▶ Directions
Word for word, copy out the data below, omitting pictures.

----- Entries supplied

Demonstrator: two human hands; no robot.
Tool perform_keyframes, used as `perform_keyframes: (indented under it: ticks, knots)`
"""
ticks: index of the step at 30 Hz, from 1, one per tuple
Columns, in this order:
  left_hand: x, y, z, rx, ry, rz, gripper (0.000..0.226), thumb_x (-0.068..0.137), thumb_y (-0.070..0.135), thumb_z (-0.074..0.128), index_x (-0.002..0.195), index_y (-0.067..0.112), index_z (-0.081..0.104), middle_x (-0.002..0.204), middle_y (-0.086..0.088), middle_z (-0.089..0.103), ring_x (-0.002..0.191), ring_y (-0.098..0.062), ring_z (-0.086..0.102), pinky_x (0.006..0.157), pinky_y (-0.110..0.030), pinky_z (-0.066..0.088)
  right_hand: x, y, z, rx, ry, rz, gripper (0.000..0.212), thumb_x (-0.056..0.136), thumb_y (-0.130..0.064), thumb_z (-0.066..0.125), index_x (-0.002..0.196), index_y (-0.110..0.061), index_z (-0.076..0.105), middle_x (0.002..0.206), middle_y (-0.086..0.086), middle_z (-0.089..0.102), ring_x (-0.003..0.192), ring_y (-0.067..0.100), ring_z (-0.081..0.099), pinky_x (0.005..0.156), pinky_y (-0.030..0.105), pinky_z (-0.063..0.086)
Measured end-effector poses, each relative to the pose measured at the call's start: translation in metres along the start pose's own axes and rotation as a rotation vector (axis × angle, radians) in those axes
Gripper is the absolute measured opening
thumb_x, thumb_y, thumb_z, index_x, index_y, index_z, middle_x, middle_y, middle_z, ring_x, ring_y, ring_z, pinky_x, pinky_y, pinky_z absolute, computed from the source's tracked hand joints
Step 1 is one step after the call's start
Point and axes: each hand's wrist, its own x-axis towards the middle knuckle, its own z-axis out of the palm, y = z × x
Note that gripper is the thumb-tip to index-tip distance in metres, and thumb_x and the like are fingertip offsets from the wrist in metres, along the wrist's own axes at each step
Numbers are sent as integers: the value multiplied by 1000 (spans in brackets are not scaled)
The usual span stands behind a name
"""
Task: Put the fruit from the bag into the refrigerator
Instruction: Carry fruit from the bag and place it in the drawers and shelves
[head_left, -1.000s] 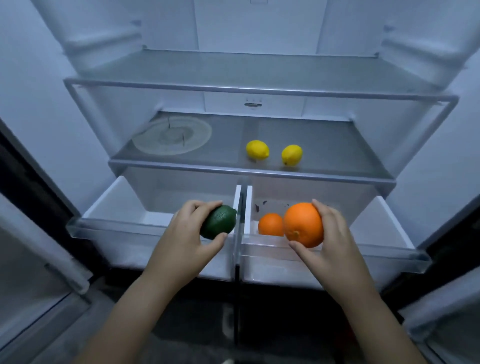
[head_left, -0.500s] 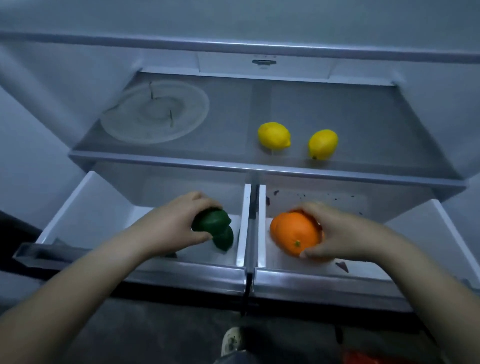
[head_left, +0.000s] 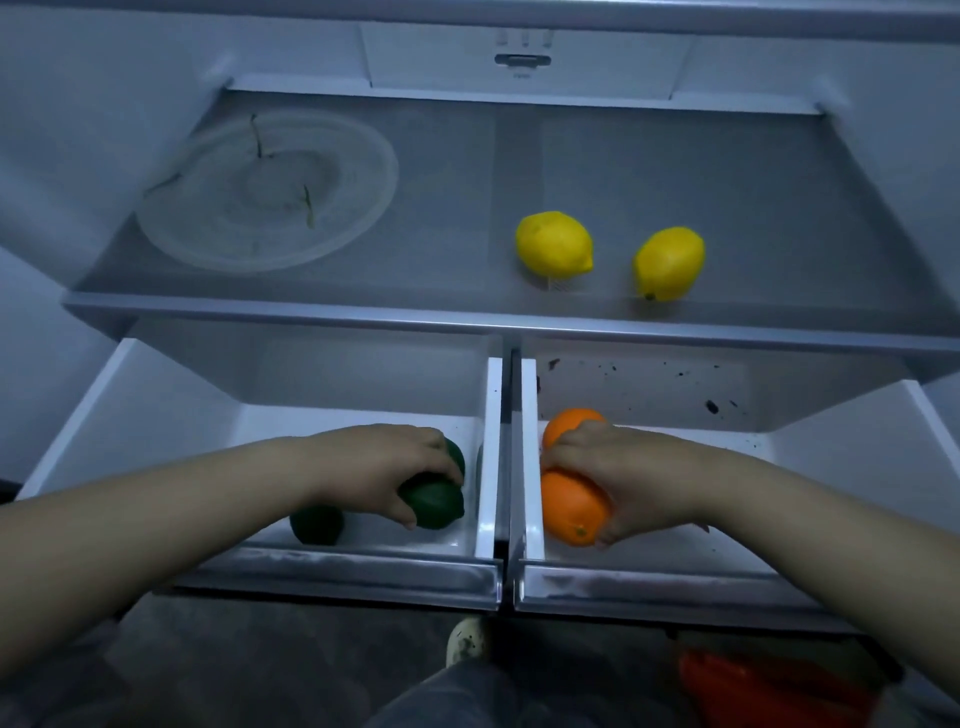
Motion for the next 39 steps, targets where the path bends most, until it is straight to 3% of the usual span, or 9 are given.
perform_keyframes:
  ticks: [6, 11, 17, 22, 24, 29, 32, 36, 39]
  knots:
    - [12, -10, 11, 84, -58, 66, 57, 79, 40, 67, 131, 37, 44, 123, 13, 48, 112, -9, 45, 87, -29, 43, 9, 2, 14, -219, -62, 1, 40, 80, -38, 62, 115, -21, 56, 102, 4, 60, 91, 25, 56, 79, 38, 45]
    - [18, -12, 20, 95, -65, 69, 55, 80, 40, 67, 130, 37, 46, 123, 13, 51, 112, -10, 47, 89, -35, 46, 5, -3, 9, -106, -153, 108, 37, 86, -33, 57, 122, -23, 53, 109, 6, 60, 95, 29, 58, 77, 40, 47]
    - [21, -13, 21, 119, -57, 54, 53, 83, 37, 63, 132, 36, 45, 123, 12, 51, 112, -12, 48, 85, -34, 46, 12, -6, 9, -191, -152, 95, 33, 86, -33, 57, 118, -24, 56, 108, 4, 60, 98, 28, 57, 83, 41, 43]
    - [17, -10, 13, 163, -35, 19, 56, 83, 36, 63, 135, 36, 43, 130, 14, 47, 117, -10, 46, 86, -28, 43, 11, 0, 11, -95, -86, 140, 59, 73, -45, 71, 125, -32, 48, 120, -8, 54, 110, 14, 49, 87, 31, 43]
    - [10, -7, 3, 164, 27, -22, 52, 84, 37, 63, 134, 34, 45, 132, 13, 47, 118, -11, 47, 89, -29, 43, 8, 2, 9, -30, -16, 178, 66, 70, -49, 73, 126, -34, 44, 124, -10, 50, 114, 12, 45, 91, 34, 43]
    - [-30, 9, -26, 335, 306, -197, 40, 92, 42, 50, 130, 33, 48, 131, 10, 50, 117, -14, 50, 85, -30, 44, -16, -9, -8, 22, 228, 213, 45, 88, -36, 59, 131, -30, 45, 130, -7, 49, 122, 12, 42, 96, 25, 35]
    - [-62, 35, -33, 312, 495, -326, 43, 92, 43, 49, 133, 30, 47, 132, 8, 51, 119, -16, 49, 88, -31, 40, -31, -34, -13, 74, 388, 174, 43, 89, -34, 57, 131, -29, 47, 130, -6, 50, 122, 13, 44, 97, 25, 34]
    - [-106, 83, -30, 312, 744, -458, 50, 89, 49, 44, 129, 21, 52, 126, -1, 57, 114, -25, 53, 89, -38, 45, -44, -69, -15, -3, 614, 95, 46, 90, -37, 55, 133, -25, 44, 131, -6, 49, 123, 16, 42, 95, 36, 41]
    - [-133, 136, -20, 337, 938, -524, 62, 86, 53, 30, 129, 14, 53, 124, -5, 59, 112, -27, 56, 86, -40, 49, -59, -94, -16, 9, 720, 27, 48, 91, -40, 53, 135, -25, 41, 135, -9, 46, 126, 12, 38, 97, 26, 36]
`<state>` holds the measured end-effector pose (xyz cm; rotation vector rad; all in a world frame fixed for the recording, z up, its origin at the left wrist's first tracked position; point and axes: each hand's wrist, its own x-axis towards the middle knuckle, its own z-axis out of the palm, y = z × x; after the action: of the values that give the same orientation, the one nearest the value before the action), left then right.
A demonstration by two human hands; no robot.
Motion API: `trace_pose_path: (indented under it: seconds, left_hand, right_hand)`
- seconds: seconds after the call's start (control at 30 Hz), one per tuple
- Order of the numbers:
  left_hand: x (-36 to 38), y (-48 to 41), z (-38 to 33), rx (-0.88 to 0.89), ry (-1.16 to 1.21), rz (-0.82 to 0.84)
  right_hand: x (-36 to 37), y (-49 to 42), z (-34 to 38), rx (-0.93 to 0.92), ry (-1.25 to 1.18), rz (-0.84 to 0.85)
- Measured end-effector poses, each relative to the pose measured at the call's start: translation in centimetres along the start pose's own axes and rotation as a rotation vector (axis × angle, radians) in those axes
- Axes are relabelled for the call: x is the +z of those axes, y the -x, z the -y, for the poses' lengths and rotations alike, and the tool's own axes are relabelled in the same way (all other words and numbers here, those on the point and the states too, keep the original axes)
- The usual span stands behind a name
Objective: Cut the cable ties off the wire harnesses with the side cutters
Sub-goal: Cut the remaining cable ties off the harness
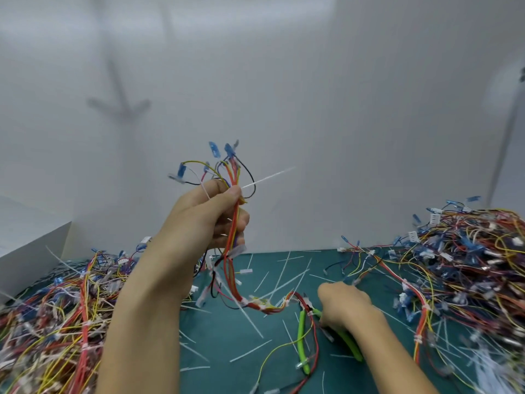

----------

▶ Expected answer
Demonstrator: two human hands; no robot.
Tool perform_keyframes, used as `perform_keyframes: (indented under it: ticks, knots)`
"""
ticks: index of the step at 30 Hz, from 1, one per tuple
Columns, in this order:
  left_hand: x, y, z, rx, ry, rz, gripper (0.000..0.226), thumb_x (-0.068..0.137), thumb_y (-0.070..0.135), thumb_z (-0.074..0.128), index_x (-0.002..0.195), index_y (-0.067..0.112), index_z (-0.081..0.104), middle_x (-0.002..0.204), middle_y (-0.086..0.088), middle_z (-0.089..0.103), ring_x (-0.002..0.191), ring_y (-0.098..0.062), ring_z (-0.086..0.102), pinky_x (0.006..0.157), pinky_y (-0.110..0.030), pinky_z (-0.066..0.088)
  right_hand: x, y, z, rx, ry, rz, gripper (0.000..0.212), thumb_x (-0.056..0.136), thumb_y (-0.130..0.064), thumb_z (-0.066..0.125), index_x (-0.002..0.196), index_y (-0.110..0.061), index_z (-0.076..0.105), middle_x (0.002..0.206), middle_y (-0.086..0.086), middle_z (-0.089..0.102), ring_x (-0.003..0.192), ring_y (-0.067..0.100), ring_z (-0.081..0.099), pinky_x (0.005..0.156), pinky_y (-0.030..0.105), pinky_z (-0.063..0.086)
Measured end-effector poses, each relative to the pose measured at the call's start: translation in metres along the start pose's own axes and rotation as a rotation vector (axis × angle, radians) in those axes
Gripper is the absolute measured opening
thumb_x, thumb_y, thumb_z, index_x, index_y, index_z, middle_x, middle_y, middle_z, ring_x, ring_y, ring_z, pinky_x, pinky_y, pinky_z absolute, computed from the source's tracked hand joints
Step 1 is one step after the call's start
Point and axes: each hand's wrist, its own x-axis towards the middle knuckle, its own z-axis out of the palm, y = z × x
Note that gripper is the thumb-tip to index-tip distance in metres, and thumb_x and the like are fingertip offsets from the wrist in metres, along the wrist's own axes at each step
Numbers are sent as integers: the value multiplied by 1000 (spans in brackets are not scaled)
The usual span stands behind a name
"""
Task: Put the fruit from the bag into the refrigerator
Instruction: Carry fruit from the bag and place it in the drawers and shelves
[head_left, -1.000s] 
[head_left, -0.500s] 
[head_left, +0.000s] 
Motion for the next 39 steps, targets where the path bends most, until it is straight to 3% of the usual span, or 9 are given.
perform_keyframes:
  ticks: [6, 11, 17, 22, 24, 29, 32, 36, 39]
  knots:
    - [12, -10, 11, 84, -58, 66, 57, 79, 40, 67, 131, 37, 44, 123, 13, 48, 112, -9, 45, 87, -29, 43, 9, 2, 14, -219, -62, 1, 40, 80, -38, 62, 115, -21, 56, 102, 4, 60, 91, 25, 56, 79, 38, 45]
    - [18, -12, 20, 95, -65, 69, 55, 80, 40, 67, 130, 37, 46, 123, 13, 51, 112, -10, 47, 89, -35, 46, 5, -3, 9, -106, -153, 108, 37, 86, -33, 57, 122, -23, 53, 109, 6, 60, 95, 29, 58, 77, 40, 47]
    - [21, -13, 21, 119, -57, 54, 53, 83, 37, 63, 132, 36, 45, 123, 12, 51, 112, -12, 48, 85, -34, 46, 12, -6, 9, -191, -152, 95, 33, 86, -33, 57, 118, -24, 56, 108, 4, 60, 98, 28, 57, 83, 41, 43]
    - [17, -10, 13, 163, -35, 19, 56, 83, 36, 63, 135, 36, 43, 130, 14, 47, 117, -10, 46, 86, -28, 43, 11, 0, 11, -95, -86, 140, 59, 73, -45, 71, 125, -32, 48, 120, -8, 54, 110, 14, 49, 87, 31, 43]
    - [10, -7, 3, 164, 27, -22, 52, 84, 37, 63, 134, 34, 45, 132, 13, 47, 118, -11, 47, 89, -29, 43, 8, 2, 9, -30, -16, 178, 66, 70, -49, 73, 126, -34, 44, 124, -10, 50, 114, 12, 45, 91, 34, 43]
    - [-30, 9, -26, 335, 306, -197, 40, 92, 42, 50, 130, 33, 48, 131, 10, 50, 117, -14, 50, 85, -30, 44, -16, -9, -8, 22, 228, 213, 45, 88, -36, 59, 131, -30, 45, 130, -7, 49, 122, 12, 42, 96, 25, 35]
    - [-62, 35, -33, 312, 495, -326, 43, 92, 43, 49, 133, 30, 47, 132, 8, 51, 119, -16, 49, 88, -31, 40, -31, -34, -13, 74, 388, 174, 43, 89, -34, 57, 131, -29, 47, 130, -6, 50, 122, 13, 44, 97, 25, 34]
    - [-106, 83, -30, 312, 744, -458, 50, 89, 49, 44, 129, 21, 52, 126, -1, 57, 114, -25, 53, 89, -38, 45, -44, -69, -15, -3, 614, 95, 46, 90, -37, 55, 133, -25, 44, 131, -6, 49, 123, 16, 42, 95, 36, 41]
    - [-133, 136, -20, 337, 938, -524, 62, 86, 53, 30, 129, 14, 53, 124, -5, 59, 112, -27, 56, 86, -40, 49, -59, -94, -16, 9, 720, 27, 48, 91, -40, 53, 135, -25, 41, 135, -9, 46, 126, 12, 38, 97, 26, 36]
`<state>` holds the measured end-effector pose (xyz cm; rotation vector rad; all in a world frame fixed for the recording, z up, its origin at the left wrist's first tracked position; point and axes: each hand's wrist, its own x-axis towards the middle knuckle, its own z-axis out of the palm, y = z × x; after the action: of the values that give the same orientation, the one nearest the value before the action), left then right.
A demonstration by two human hands; no robot.
Motion API: `trace_pose_path: (indented under it: seconds, left_hand, right_hand)`
- seconds: seconds after the call's start (control at 30 Hz), one per tuple
- Order of the numbers:
  left_hand: x (-36 to 38), y (-48 to 41), z (-38 to 33), rx (-0.88 to 0.89), ry (-1.16 to 1.21), rz (-0.82 to 0.84)
  right_hand: x (-36 to 37), y (-49 to 42), z (-34 to 38), rx (-0.93 to 0.92), ry (-1.25 to 1.18), rz (-0.84 to 0.85)
- Measured end-effector poses, each relative to the pose measured at the call's start: translation in centimetres along the start pose's own axes and rotation as a rotation vector (axis × angle, radians) in those axes
- Axes are relabelled for the call: x is the +z of those axes, y the -x, z the -y, for the poses' lengths and rotations alike, and the tool's own axes are relabelled in the same way (all other words and numbers here, those on the point and the states too, keep the original axes)
- The usual span stands behind a name
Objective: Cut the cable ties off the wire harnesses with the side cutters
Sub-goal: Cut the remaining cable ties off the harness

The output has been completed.